The problem
Two lines below mark the span: the one containing "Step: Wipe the" and the one containing "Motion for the". Set down both, plus every line between, exactly as they stand, and nothing else.

Source material
+---+
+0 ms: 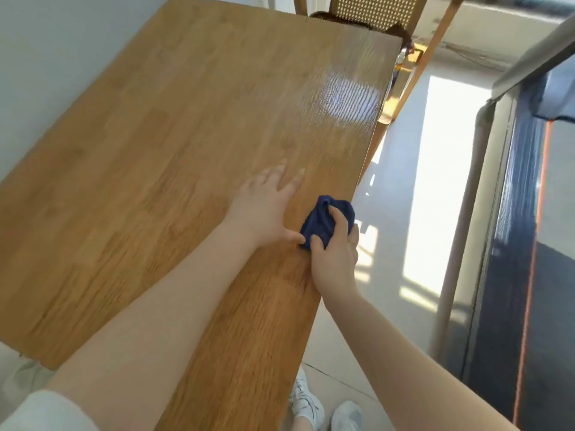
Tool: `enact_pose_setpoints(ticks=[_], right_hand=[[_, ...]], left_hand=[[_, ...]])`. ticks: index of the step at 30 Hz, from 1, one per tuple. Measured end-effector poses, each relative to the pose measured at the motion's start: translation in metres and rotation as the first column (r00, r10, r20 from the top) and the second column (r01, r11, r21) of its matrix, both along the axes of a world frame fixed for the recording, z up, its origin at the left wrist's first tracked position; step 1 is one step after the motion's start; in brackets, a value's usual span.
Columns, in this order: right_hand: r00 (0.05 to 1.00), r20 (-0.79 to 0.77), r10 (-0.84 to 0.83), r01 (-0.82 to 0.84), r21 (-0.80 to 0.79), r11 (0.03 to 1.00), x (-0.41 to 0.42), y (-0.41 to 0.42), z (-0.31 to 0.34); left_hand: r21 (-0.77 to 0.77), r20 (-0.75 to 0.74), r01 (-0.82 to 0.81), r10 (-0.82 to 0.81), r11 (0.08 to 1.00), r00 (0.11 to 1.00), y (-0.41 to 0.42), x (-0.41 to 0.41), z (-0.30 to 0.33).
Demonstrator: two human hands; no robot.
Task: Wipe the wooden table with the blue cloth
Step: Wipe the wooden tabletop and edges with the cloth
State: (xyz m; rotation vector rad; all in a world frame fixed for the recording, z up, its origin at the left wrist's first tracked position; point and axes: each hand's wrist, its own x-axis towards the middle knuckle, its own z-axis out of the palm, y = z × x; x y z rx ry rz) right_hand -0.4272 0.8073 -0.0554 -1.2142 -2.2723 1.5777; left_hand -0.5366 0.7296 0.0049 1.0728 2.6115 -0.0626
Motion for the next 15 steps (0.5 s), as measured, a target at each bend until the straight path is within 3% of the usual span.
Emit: enact_pose_setpoints(ticks=[5,10,15], right_hand=[[0.999,0.035,-0.019,0.019,-0.010,1.000,-0.044,0.044,0.004],[0.999,0.031,-0.029,0.028,0.016,0.999,-0.102,0.099,0.013],[0.996,-0.051,0.079,-0.081,-0.025,0.996,-0.061,0.076,-0.002]], left_hand=[[-0.016,0.136,-0.033,0.035,0.999,0.990,0.017,-0.013,-0.018],[-0.076,0.095,-0.044,0.051,0.996,0.994,0.028,-0.010,-0.021],[-0.102,0.181,-0.134,0.151,0.986,0.972,0.035,-0.004,-0.015]])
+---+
Problem solution
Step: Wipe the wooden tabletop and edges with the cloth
State: (xyz m; rotation vector rad; all in a world frame fixed for the recording, z up, its origin at the left wrist's first tracked position; point and axes: each hand's wrist, its own x-axis towards the middle knuckle, its own z-axis out of the palm, y = z × x; x y z rx ry rz) right_hand -0.4272 0.8073 -0.0554 -1.2142 -2.2723 1.5777; left_hand -0.5366 0.7296 0.0049 1.0728 2.6115 -0.0626
Motion for the next 15 steps (0.5 s), as measured, a target at each bend until the straight path is within 3% of the usual span.

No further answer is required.